All scriptural or divine analogy answers me in like manner. Glory, in none of its forms or actions, is for the eye or ear of mere man.

Horses and chariots filled the mountain; but the prophet's servant had to get his eye opened ere he could see them. Daniel saw a glorious stranger, and heard his voice as the voice of a multitude; but the men who stood with him saw nothing-only a terror fell on them. The glory on "the holy hill" shone only in the sight of Peter, James, and John, though the brightness there at that moment (night as it was) might have lighted up all the land; for the divine face "did shine as the sun." Many bodies of saints arose, attendants on the Lord's rising; but it was only to some in the holy city they showed themselves. The heaven was opened over the head of the martyr of Jesus, in the very midst of a multitude; but the glory was seen only by him. Paul went to Paradise, and Philip to Azotus; but no eye of man tracked either the flight or the journey. And beyond all, when Jesus rose, and that, too, from a tomb of hewn stone, and from amid a guard of wakeful soldiers, no ear or eye was in the secret. It was a lie, that the keepers of the stone slept; but it is a truth, that they saw no more of the resurrection than had they done so. Silence and secrecy thus mark all these glorious transactions. Visions, audiences, resurrections, flights, ascensions, the glory down here, and the heaven opened up there, all these go on, and yet mere man is a stranger to all. And the translation of Enoch takes company with all these, I assuredly judge; and so, I further judge, will another glorious hour soon to come, in which "they that are Christ's" are all to be interested.

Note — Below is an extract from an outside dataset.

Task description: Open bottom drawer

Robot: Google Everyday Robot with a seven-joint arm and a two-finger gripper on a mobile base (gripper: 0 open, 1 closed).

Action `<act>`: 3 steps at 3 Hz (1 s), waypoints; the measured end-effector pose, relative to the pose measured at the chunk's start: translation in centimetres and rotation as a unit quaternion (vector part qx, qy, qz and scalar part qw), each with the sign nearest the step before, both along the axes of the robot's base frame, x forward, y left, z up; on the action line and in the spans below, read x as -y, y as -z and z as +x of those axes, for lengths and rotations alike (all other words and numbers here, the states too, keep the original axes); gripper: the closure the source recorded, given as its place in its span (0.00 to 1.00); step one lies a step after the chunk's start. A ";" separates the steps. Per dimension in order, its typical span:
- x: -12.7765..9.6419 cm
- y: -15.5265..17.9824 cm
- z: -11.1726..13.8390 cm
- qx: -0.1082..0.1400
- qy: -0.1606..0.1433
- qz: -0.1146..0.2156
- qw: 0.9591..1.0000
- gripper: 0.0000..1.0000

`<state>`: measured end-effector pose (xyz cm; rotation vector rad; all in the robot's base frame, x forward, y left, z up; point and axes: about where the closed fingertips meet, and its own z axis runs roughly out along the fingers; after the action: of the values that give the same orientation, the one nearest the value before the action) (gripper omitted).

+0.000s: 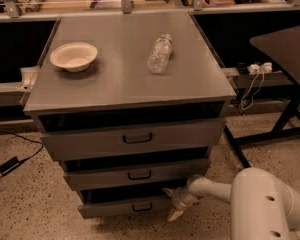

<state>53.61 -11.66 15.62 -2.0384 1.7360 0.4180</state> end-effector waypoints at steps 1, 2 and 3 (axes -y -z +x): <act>-0.3 -0.9 -0.6 0.010 -0.008 -0.004 1.000 0.39; -0.4 -1.6 -4.3 -0.003 -0.029 -0.013 0.999 0.43; 0.2 -3.1 -9.2 -0.032 -0.037 -0.025 0.998 0.42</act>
Offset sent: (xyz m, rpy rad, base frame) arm -0.0949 0.0053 0.0264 -0.0485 0.0469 0.1176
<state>44.42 -11.91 18.71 -2.1531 1.7283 0.4728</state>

I have now reached and closed the fifth chapter. The first part of the Book of Genesis will be found to end here. For these chapters (i. – v.) constitute a little volume.

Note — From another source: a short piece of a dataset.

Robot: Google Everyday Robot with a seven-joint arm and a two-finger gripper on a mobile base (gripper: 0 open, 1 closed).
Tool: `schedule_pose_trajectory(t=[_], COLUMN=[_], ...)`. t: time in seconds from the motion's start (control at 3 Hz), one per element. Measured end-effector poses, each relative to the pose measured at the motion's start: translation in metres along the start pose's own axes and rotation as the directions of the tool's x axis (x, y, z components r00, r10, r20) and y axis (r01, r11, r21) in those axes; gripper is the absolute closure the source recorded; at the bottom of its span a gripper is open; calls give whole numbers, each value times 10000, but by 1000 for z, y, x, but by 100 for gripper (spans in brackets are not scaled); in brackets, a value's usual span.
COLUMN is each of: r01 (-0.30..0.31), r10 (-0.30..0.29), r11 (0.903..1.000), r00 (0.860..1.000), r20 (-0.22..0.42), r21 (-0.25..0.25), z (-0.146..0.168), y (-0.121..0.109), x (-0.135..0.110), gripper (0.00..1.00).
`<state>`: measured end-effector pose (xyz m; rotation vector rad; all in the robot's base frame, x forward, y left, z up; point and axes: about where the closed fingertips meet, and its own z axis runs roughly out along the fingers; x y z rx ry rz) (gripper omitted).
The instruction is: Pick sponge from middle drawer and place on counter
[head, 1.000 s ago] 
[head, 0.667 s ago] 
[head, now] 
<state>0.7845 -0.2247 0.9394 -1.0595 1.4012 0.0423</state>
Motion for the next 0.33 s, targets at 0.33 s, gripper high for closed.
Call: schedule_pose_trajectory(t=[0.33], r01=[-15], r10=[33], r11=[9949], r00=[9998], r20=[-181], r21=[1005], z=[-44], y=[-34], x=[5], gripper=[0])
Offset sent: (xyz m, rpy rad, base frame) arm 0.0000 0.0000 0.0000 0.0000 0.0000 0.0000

I. This chapter opens the volume with the work of creation.

II. Creation being complete, the Lord, the Creator, takes His delight in it; and in the midst of it, and over it, places the man whom He had formed in His own image, with all endowments and possessions to make his condition perfect.

III. Man, thus made perfect, being tried and overcome, we see the ruin which he wrought, and the redemption which God provided.

IV. V. These chapters then show us one branch of this ruined, redeemed family choosing the ruins, and another branch of it delighting in the redemption.